Even though many business professionals deem Japan’s business environment to be stiff and rigid, there are foreign entrepreneurs and investors who see great opportunities for their startup ideas despite these obstacles. Where the language barrier and extremely strict business practices make some people see only the unconquerable hurdles, others see precious chances to grow their business.
Since 2010, Japan has been under the startup fever that brought to existence numerous Japan-based tech startups. In addition, foreign entrepreneurs have turned Japan’s cultural peculiarities into highly profitable business opportunities which ushered an era of innovation and also exposed a wide variety of business opportunities.
A perfect example would be the Gengo company started in 2009 by Matthew Romain, a 38-year-old researcher employed at Sony. This Standford University graduate had quite a unique problem. Instead of doing his research, he had to actually translate for his colleagues. Since this was a distraction from what he was supposed to do originally, the situation gave him the inspiration to found his own translation outsourcing business.
Hence, Gengo was born. With 20 000 professional translators employed, this company provides their services across a landscape of 35 languages for large Japanese companies such as Rakuten and Expedia.
Investors Appreciate the Potential
Japanese foreign-born talents for creating and recognizing extremely lucrative business opportunities has now become the main interest of investors. Since such talents have a lot of potential, it’s no wonder that investors are literally pouring into Japan, looking for good opportunities.
With that in mind, the American venture capital company, 500 Startups, organized a business event in March, with the main theme of showcasing the new business landscape of Japan in the light of all the investment opportunities it offers. Their main goal was to locate and target foreign professionals who work at tech companies and financial institutions, all with foreign affiliations.

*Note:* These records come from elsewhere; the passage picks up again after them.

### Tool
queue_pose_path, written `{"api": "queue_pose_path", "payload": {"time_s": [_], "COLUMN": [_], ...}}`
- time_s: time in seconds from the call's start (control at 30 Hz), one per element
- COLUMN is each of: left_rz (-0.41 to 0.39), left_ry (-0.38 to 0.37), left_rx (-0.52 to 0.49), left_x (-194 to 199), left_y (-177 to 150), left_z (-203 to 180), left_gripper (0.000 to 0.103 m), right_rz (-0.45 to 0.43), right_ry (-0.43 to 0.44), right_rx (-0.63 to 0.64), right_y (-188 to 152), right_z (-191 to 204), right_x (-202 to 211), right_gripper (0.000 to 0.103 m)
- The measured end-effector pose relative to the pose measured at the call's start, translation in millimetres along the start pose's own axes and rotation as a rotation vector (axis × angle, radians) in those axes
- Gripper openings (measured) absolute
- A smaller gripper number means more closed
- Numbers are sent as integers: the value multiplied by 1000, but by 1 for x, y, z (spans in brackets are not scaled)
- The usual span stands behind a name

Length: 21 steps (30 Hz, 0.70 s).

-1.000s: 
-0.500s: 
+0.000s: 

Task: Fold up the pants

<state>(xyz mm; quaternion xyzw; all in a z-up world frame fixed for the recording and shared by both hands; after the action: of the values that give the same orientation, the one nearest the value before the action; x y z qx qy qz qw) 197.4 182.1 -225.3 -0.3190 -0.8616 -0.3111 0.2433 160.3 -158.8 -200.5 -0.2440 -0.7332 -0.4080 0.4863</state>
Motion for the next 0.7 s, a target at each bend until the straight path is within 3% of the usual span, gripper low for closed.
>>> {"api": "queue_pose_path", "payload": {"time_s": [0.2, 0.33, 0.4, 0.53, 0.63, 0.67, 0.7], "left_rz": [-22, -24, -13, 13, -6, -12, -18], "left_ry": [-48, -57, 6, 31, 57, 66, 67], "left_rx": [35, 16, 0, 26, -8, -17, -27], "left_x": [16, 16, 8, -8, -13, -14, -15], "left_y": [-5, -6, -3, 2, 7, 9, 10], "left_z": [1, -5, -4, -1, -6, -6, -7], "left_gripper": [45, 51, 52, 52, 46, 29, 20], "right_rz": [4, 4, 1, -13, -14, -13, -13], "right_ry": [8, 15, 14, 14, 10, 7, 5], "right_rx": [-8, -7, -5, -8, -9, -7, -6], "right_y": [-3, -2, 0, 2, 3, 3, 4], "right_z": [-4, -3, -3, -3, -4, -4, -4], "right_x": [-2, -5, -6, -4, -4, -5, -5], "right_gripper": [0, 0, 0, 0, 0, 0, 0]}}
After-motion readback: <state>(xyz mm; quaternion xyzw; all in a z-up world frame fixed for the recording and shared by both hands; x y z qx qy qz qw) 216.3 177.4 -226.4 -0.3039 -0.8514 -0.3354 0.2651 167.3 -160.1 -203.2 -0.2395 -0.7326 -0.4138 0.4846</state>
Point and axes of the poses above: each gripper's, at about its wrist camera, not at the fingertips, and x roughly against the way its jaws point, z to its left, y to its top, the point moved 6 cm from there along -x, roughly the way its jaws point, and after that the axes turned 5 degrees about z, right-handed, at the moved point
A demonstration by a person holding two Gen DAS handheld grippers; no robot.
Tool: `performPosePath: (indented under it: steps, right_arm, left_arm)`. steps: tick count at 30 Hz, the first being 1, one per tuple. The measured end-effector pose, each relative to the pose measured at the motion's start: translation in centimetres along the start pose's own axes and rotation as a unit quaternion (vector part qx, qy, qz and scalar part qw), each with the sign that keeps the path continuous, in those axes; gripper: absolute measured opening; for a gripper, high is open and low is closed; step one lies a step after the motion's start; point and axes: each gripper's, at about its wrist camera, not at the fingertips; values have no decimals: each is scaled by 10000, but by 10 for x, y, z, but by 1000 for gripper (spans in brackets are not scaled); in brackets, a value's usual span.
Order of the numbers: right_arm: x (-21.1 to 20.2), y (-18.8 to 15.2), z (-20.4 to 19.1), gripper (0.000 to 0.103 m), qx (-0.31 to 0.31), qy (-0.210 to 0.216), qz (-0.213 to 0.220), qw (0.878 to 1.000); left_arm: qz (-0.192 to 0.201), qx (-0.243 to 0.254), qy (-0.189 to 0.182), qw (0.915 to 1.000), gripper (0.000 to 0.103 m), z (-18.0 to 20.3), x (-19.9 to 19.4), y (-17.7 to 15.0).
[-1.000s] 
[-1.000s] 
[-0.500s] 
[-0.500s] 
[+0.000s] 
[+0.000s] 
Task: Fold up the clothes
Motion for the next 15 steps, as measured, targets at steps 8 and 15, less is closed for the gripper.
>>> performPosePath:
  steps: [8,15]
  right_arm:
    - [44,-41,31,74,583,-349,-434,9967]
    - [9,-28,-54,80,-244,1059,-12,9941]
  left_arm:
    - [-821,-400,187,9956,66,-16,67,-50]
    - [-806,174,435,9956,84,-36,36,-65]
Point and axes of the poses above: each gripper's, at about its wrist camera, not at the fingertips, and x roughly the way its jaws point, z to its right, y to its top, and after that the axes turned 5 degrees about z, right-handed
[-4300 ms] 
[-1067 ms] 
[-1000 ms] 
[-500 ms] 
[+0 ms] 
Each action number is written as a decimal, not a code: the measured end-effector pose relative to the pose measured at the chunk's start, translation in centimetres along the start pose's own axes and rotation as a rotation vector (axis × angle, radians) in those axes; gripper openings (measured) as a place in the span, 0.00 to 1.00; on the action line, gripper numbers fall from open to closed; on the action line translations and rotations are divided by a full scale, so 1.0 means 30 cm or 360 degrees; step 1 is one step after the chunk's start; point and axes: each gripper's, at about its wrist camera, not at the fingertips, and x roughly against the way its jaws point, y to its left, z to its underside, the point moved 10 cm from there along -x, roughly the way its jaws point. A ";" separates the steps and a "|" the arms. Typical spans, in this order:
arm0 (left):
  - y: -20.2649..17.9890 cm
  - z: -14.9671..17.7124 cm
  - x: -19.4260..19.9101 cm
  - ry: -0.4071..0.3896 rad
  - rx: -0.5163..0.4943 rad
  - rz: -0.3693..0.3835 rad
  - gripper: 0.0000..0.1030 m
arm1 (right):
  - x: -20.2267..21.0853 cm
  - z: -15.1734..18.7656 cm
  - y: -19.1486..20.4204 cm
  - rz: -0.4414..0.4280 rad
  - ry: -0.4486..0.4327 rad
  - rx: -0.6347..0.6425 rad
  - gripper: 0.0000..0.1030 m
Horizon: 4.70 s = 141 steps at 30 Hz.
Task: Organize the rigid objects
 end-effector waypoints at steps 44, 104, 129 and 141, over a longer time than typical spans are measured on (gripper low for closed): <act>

One of the results of this business event is Zehitomo. Based in Tokyo, this company brings together small business owners and freelancers with potential customers online. The interesting thing about Zehitomo is that it was founded by Jordan Fisher, a 31-year-old American who got the idea after trying to make some interior changes on his recently bought apartment in Tokyo.
First, he had some problems finding a company to do the work. Then it took the hired company a month to estimate their price for performing the necessary manipulations. That’s how he got the idea of starting a service that would bring together a client in need and a company that can tend to that need.
Another good example of how foreign talents can recognize a great opportunity in Japan is Linc. This company was founded by a Chinese entrepreneur Shiyo Naka and it provides foreign students with employment and education support services. One of their main activities is e-learning and they provide streaming services for e-learning materials for Chinese students in Japan.
It’s safe to say that such an influx of foreign investors and entrepreneurs is constantly improving and refreshing the Japanese business environment while also improving competitiveness. Still, being a startup in Japan isn’t easy, regardless of the potential that this country has.
The Government of Japan strives to support foreign entrepreneurs and show them that they are more than welcome.
The Problems with Starting a Company in Japan
Strict regulations that come with obtaining a business visa and long waiting time are still what keeps many of those who would gladly invest in their Japanese business from actually doing so. People wait up to five months to get a visa and, once they get it, the rules force them to immediately open their offices and hire at least two full-time employees.
If they can’t do that, the other option is to provide proof that they have a capital of 5 million yen and above. Also, you still have to pay the office rent while waiting for a visa. Then, there is another problem with fundraising. Everything a foreign entrepreneur has done business-wise outside of Japan is mostly not recognized.
For example, Jaewoo Chung sold his company in South Korea to come to Japan and start his business anew. Since Japan didn’t acknowledge his capital, it took him more than one year to raise the necessary funds and found the A1 Media Group.
There is still some work to be done regarding all those regulations but the Japanese government makes efforts to support foreign entrepreneurs and show them that they are more than welcome in Japan.
With that in mind, the Japanese government held a seminar in April where a South Korean entrepreneur Kim Dmitriy claimed that he had received a detailed explanation of the complex procedure regarding the steps to start a business. This can be seen as one of the first steps made by the Government of Japan to try and support foreign startups in Japan.
The Government is ready to assist with all the necessary bureaucratic steps regarding startups from social insurance to validating incorporation. Since there are less and less working-age people in Japan the promotion of innovations to drive capital to Japan now also depends on foreigners.
It seems that Japan is now ready to loosen the grip on its strict regulations and finally open its business environment to foreign investors who have recognized the full startup potential that this beautiful country has to offer.
Such collaboration will definitely refresh Japan’s economy, creating even more opportunities for anyone with a good and lucrative startup idea. The examples show that it can be done and that this country is successfully attracting many overseas companies.